En l’espèce, la SOC.2 a certes dû faire appel à un avocat pour faire valoir ses moyens de défense. Néanmoins, dans la mesure où le montant des frais et honoraires mis en compte ne saurait dépasser celui normalement demandé dans le cadre d’une affaire de même espèce, d’après les critères d’appréciation en usage et dans la limite des prestations effectivement fournies, la SOC.2 , se contentant de verser des demandes d’acomptes tant pour la première instance que
pour l’instance d’appel, reste en défaut de fournir des précisions quant au coût des prestations fournies, de sorte que cette demande n’est pas justifiée, la relation causale entre le comportement fautif et le préjudice invoqué n’étant pas établie.
En l’absence de preuve d’une mauvaise foi dans le chef de la société SOC.1, voire d’une faute dans son chef dans l’exercice de son action en justice, la SOC.2 est encore à débouter de sa demande en dommages-intérêts pour procédure abusive et vexatoire.
Succombant en appel, la demande de la société SOC.1 en allocation d’une indemnité de procédure n’est pas fondée.
En revanche, étant donné qu’il serait inéquitable de laisser à la charge de la SOC.2 les sommes exposées par elle et non comprises dans les dépens, il y a lieu de confirmer le jugement déféré en ce qu’il a condamné la SOC.1 à payer à la SOC.2 une indemnité de procédure de 1.500 euros.
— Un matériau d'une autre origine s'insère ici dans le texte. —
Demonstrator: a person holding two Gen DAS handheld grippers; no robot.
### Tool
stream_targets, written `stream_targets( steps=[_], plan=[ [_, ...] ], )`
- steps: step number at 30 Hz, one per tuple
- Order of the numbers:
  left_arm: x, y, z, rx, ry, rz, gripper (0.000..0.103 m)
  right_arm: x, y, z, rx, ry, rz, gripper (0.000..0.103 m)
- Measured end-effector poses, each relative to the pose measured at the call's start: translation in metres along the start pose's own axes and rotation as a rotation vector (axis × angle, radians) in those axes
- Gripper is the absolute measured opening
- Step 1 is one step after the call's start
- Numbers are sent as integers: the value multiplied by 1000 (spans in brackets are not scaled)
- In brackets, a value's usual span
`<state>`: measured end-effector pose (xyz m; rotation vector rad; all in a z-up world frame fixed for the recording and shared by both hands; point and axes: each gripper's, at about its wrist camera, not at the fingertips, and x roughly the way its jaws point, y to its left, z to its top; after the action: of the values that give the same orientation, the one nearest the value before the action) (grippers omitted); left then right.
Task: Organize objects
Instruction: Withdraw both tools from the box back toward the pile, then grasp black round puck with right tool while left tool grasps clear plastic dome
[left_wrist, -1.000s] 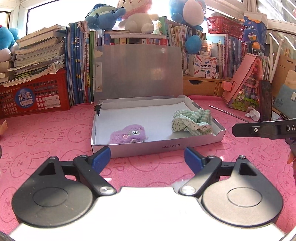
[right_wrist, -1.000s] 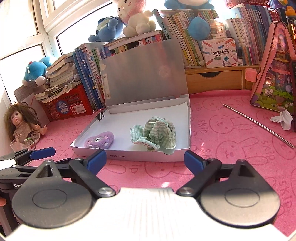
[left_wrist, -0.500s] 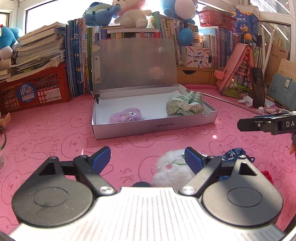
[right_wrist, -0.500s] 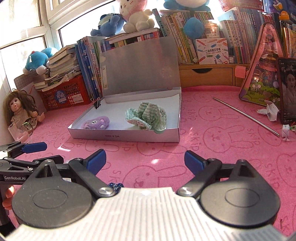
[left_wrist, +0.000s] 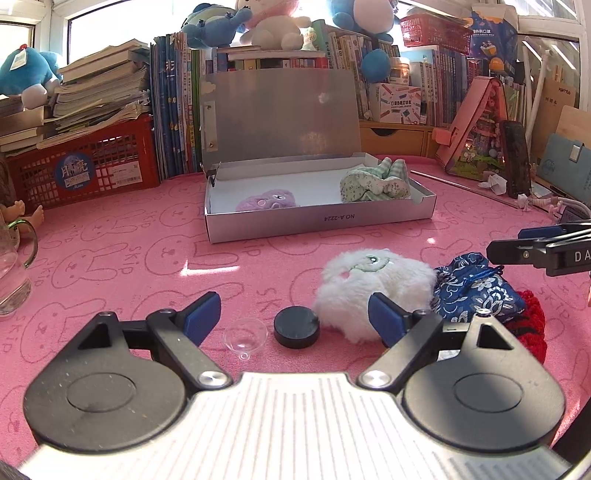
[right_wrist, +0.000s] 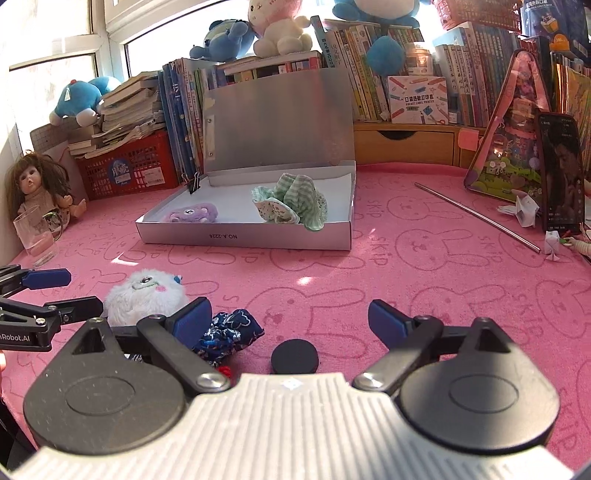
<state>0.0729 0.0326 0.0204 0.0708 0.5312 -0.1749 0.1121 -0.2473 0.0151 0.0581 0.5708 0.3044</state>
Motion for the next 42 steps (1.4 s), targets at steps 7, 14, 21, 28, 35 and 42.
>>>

Pour les mêmes motifs, il y a encore lieu de condamner la SOC.1 au paiement d’une indemnité de procédure de 2.500 euros pour l’instance d’appel.
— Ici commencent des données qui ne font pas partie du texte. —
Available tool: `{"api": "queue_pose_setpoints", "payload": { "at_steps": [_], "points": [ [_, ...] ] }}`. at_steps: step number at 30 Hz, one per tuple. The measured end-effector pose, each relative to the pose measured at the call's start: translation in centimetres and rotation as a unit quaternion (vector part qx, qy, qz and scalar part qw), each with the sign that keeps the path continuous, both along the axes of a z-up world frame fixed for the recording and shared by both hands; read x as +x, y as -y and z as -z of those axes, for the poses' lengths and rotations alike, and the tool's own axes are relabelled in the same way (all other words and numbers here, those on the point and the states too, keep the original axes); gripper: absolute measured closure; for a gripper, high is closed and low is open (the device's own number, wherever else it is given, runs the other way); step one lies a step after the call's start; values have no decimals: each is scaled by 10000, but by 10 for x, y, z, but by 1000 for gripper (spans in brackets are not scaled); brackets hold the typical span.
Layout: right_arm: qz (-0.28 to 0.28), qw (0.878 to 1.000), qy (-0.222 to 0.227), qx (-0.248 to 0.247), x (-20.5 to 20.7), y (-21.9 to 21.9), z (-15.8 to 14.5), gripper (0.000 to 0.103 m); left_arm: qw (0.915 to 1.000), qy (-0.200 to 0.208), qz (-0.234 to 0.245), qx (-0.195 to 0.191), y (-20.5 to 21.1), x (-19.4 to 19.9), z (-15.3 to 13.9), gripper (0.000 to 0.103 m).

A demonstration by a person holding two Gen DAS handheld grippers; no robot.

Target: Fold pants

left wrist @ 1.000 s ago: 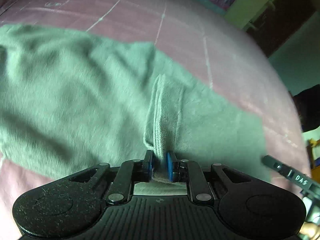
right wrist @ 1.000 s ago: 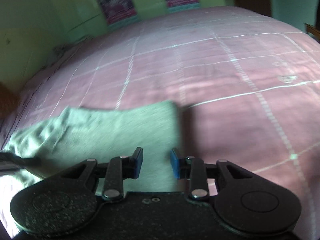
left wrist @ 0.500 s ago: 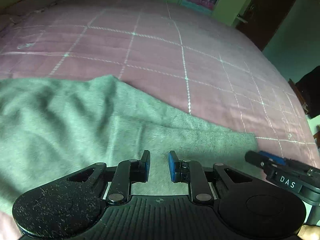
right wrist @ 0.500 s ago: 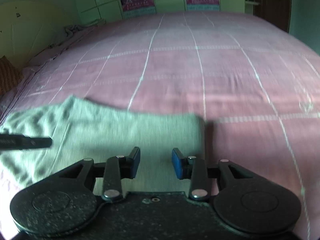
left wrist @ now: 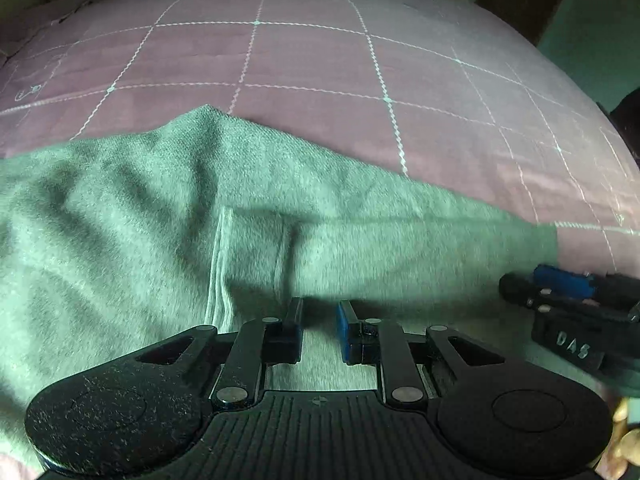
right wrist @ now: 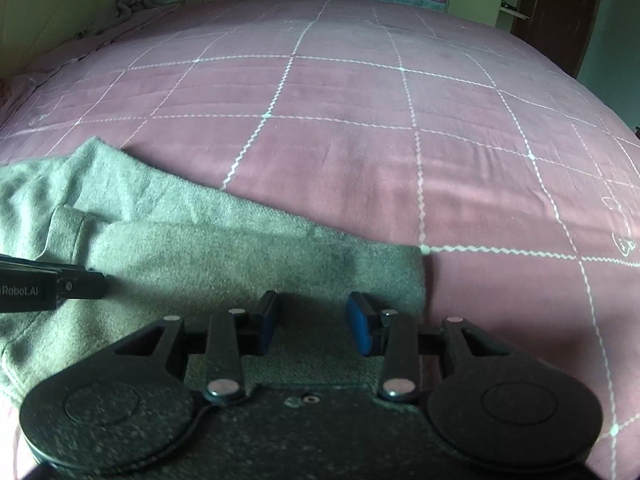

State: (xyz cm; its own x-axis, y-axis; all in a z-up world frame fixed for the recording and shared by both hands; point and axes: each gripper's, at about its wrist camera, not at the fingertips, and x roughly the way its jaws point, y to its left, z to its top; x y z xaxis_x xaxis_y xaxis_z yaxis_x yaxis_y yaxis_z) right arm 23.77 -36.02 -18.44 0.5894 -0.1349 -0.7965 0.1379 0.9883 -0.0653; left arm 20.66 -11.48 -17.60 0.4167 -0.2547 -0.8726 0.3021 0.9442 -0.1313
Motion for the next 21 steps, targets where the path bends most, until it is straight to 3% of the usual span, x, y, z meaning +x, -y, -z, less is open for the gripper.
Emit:
{"api": "queue_pose_setpoints", "payload": {
  "at_steps": [4, 8, 13, 15, 21],
  "points": [
    [-118, 9992, 266, 267, -31, -11, -17, 65, 9998, -16, 104, -143, -17, -34, -1, 85],
    [-406, 9988, 282, -5, -64, -30, 3, 63, 9997, 41, 154, -197, -27, -53, -2, 85],
    [-265, 9991, 161, 277, -67, -31, -9, 61, 9992, -67, 4, -400, -39, -60, -6, 85],
    [-377, 9991, 135, 144, -72, -35, -3, 61, 9992, -11, 31, -398, -40, -64, -7, 85],
    [-143, 9984, 348, 413, -80, -37, -17, 58, 9971, -16, -283, -706, -57, -68, -24, 85]
  ]
}}
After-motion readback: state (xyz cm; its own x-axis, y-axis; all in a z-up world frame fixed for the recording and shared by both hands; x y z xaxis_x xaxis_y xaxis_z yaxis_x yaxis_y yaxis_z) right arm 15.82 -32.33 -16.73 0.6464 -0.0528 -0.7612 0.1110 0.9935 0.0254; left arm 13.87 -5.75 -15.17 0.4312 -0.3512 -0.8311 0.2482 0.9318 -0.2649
La condition d’iniquité n’étant pas établie dans son chef, A.) est à débouter de sa demande en octroi d’une indemnité de procédure pour l’instance d’appel.
Il y a finalement lieu de déclarer le présent arrêt commun à la SOC.3 .
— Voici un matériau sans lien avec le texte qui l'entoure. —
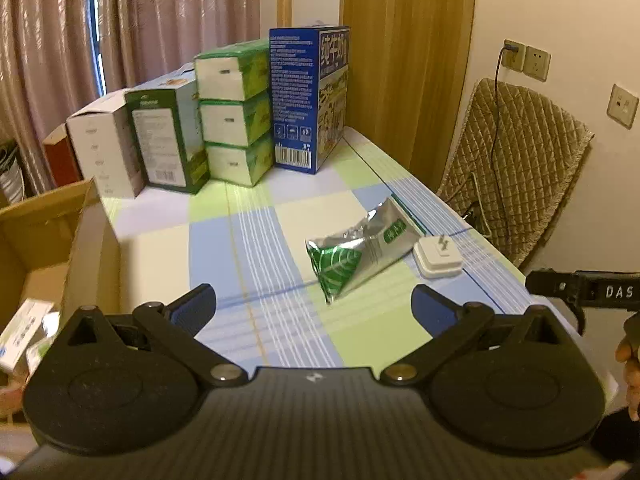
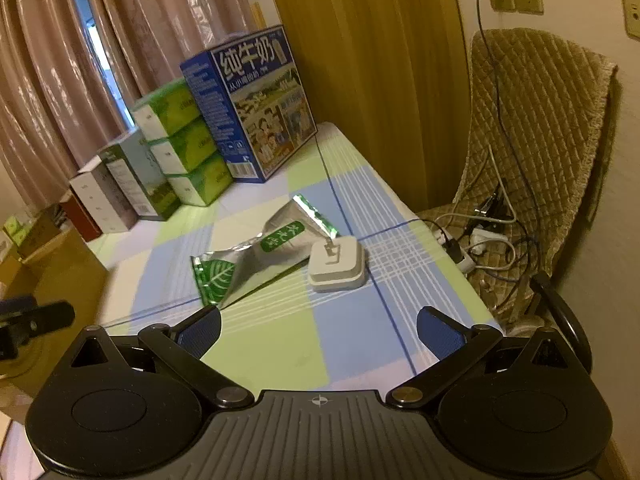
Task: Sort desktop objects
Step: 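Move both open tools back over the table toward the leaf packet and plug, then grasp the white plug adapter with the right tool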
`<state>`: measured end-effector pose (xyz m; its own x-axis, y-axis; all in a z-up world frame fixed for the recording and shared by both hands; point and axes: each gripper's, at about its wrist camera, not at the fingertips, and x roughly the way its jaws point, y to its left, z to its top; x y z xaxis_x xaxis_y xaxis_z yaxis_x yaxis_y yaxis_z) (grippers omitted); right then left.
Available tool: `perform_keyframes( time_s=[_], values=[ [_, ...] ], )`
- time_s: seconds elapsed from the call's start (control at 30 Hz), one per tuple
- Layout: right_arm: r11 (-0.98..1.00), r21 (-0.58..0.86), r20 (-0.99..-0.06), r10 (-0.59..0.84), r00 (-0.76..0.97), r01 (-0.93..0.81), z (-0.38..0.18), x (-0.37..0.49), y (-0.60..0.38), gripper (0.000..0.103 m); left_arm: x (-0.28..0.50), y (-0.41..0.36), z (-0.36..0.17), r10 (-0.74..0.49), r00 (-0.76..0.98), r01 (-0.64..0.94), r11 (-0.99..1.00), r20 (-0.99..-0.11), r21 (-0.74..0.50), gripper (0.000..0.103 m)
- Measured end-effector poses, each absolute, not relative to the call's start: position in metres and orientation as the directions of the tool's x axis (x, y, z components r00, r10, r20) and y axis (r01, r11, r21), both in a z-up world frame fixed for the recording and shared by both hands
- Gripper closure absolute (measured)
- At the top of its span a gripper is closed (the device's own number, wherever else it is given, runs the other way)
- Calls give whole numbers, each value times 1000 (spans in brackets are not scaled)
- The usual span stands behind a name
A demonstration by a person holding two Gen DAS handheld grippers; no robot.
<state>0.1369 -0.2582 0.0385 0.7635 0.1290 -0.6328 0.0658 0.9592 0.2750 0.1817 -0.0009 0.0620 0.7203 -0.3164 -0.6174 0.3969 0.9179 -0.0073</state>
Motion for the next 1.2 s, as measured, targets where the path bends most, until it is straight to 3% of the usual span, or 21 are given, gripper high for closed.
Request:
perform_keyframes(
  time_s=[0.83,1.03,1.13,1.2],
  values=[
    [990,143,-706,105,700,-5,-57,281,-252,3,331,-87,-10,-377,567,634,768,-732,95,1],
    [995,95,-722,94,686,-37,-69,292,-246,16,352,-95,-25,-383,544,663,741,-747,103,1],
    [996,79,-723,93,685,-51,-69,293,-248,34,357,-100,-31,-393,524,689,717,-756,105,1],
    [995,80,-728,104,677,-67,-68,294,-252,38,362,-105,-34,-410,494,724,683,-767,101,1]
  ],
)
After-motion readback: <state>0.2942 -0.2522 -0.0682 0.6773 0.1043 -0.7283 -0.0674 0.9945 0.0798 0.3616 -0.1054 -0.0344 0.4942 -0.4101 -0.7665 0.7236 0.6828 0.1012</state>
La SOC.3 n’ayant pas comparu, mais l’acte de signification d’appel ayant été réceptionné par une personne habilitée à le recevoir, il y a lieu de statuer contradictoirement à son égard.
P A R C E S M O T I F S
la Cour d’appel, deuxième chambre, siégeant en matière civile, statuant contradictoirement, le magistrat de la mise en état entendu en son rapport, reçoit les appels principaux et l’appel incident en la forme, dit l’appel de A.) fondé, réformant,
dit les demandes de la SOC.1 dirigées contre A.) non fondées,
confirme le jugement entrepris pour le surplus,
dit la demande de la SOC.2 en paiement de frais d’avocats en instance d’appel, sur base de la responsabilité délictuelle, non fondée,
condamne la SOC.1 à payer à la SOC.2 une indemnité de procédure de 2.500 euros pour l’instance d’appel, déboute la SOC.1 et A.) de leurs demandes respectives en obtention d’une indemnité de procédure,
déclare le présent arrêt commun à la SOC.3 ,
condamne la SOC.1 aux frais et dépens de l’instance d’appel et en ordonne la distraction au profit de Maître KRIEGER et de Maître THIELEN sur leurs affirmations de droit.